After the cart carrying Dionysus, another astounding sight hove into view: a float with a gigantic seated female statue of Nysa, wearing a golden crown and draped in yellow-dyed garments covered in gold spangles. This Nysa was a true self-moving mechanical automaton. Periodically along the route Nysa stood up, poured a libation of milk from a golden phiale, and sat down again. She did this “without anyone putting their hands on the statue,” commented Callixenus.
Who was Nysa? Nysa was the name of the mountain where the infant Dionysus was raised, nourished by rain nymphs.
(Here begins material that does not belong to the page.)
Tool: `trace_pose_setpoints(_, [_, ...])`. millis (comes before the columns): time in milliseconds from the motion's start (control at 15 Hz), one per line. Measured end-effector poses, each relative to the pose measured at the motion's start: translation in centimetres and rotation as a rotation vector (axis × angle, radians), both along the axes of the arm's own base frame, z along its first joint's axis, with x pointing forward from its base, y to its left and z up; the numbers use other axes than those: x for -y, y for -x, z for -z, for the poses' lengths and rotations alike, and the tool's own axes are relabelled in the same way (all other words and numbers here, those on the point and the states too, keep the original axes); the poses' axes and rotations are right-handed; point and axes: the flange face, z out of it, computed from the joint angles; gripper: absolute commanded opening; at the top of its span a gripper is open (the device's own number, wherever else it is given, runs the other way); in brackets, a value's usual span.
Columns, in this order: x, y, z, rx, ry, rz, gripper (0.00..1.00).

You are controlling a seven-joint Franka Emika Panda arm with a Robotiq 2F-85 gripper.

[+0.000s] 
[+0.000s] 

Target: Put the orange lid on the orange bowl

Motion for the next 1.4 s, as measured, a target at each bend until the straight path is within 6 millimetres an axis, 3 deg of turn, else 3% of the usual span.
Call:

In the Hellenistic period, the mountain was personified as Nysa, Dionysus’s nursemaid, so it was logical that she accompanied the god, dispensing milk.
The huge Nysa automaton, 12 feet high when seated, and the large reservoir for milk would have been heavy. Indeed, Nysa’s cart was reportedly 12 feet wide and pulled by 60 men. Like the other oversized statues, Nysa was not bronze or marble but fabricated of terra-cotta, wood, plaster, and wax and realistically painted. To operate faultlessly and in a dignified manner for the entire length of the slow-moving procession (estimated to have been about 3 miles long), the automaton mechanism, as modern engineers agree, must have been technologically robust.